Repeat each line of the material below exactly.

*Information supplied*.

>>>

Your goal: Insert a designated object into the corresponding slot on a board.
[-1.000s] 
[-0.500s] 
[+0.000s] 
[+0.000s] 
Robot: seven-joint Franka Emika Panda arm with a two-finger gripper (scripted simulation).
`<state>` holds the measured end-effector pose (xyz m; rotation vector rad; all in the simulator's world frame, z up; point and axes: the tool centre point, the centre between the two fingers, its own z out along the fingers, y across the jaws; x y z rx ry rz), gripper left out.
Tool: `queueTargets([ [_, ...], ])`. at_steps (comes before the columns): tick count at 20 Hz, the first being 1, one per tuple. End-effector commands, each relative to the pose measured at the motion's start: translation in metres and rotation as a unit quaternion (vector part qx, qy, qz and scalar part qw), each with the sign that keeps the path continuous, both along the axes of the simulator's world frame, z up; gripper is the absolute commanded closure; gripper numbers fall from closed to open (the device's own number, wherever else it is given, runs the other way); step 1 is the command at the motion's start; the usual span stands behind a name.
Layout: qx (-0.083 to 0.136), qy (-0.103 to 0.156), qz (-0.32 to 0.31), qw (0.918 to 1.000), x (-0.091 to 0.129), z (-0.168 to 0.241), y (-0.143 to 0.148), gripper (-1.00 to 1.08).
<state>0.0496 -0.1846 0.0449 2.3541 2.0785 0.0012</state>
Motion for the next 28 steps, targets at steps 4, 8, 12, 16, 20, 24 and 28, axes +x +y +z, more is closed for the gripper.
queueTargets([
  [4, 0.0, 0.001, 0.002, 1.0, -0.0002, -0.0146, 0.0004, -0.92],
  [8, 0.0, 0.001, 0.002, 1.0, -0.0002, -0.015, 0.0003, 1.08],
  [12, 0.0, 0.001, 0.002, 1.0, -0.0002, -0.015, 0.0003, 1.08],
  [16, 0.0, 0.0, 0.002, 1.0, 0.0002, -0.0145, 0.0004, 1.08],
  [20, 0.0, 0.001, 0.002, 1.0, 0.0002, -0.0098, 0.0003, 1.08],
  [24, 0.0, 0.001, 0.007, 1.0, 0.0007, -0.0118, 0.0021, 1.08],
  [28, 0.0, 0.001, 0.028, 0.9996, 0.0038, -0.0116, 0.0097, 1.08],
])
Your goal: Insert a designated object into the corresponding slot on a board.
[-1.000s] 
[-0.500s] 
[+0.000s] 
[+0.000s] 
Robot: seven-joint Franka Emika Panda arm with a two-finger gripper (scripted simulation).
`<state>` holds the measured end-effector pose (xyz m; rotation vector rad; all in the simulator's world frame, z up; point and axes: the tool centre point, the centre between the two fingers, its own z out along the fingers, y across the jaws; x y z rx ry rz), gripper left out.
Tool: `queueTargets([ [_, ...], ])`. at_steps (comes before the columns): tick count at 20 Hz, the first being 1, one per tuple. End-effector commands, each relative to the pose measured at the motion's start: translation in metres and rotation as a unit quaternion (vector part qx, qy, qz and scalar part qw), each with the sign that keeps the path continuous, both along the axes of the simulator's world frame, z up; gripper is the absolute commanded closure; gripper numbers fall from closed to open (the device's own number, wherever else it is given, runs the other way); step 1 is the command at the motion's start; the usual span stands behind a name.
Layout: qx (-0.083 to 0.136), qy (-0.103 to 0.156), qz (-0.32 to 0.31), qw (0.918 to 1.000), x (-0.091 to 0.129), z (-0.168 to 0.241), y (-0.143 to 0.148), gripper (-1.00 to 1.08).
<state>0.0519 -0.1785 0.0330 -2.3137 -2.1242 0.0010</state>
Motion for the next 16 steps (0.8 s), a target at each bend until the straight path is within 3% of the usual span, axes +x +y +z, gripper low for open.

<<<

*Written response*.
Your goal: Insert a designated object into the corresponding slot on a board.
[-1.000s] 
[-0.500s] 
[+0.000s] 
[+0.000s] 
Robot: seven-joint Franka Emika Panda arm with a two-finger gripper (scripted simulation).
`<state>` holds the measured end-effector pose (xyz m; rotation vector rad; all in the simulator's world frame, z up; point and axes: the tool centre point, the centre between the two fingers, its own z out along the fingers, y across the jaws; x y z rx ry rz), gripper left out.
Tool: `queueTargets([ [_, ...], ])`. at_steps (comes before the columns): tick count at 20 Hz, the first being 1, one per tuple. End-effector commands, each relative to the pose measured at the motion's start: translation in metres and rotation as a unit quaternion (vector part qx, qy, qz and scalar part qw), each with the sign that keeps the path continuous, both along the axes of the simulator's world frame, z up; gripper is the absolute commanded closure; gripper numbers fall from closed to open (the device's own number, wherever else it is given, runs the other way); step 1 is the command at the motion's start; the usual span stands behind a name.
Layout: qx (-0.083 to 0.136), qy (-0.103 to 0.156), qz (-0.32 to 0.31), qw (0.918 to 1.000), x (-0.091 to 0.129), z (-0.168 to 0.241), y (-0.143 to 0.148), gripper (-1.00 to 1.08).
<state>0.0496 -0.1846 0.0449 2.3541 2.0785 0.0012</state>
Motion for the next 28 steps, targets at steps 4, 8, 12, 16, 20, 24 and 28, axes +x +y +z, more is closed for the gripper.
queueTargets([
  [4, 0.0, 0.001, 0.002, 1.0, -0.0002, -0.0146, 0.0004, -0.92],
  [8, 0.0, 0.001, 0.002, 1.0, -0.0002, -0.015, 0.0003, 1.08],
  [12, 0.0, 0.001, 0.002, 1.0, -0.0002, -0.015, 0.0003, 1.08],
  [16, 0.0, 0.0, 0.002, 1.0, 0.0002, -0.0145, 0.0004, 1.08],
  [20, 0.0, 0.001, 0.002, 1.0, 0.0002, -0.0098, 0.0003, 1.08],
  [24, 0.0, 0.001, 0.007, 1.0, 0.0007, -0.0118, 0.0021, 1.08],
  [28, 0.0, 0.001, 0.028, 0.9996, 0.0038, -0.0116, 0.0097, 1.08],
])
Your goal: Insert a designated object into the corresponding slot on a board.
[-1.000s] 
[-0.500s] 
[+0.000s] 
[+0.000s] 
Robot: seven-joint Franka Emika Panda arm with a two-finger gripper (scripted simulation).
`<state>` holds the measured end-effector pose (xyz m; rotation vector rad; all in the simulator's world frame, z up; point and axes: the tool centre point, the centre between the two fingers, its own z out along the fingers, y across the jaws; x y z rx ry rz), gripper left out.
Tool: `queueTargets([ [_, ...], ])`. at_steps (comes before the columns): tick count at 20 Hz, the first being 1, one per tuple. End-effector commands, each relative to the pose measured at the motion's start: translation in metres and rotation as a unit quaternion (vector part qx, qy, qz and scalar part qw), each with the sign that keeps the path continuous, both along the axes of the simulator's world frame, z up; gripper is the absolute commanded closure; gripper numbers fall from closed to open (the device's own number, wherever else it is given, runs the other way); step 1 is the command at the motion's start; the usual span stands behind a name.
Layout: qx (-0.083 to 0.136), qy (-0.103 to 0.156), qz (-0.32 to 0.31), qw (0.918 to 1.000), x (-0.091 to 0.129), z (-0.168 to 0.241), y (-0.143 to 0.148), gripper (-1.00 to 1.08).
<state>0.0519 -0.1785 0.0330 -2.3137 -2.1242 0.0010</state>
Motion for the next 16 steps (0.8 s), a target at each bend until the straight path is within 3% of the usual span, axes +x +y +z, gripper low for open.

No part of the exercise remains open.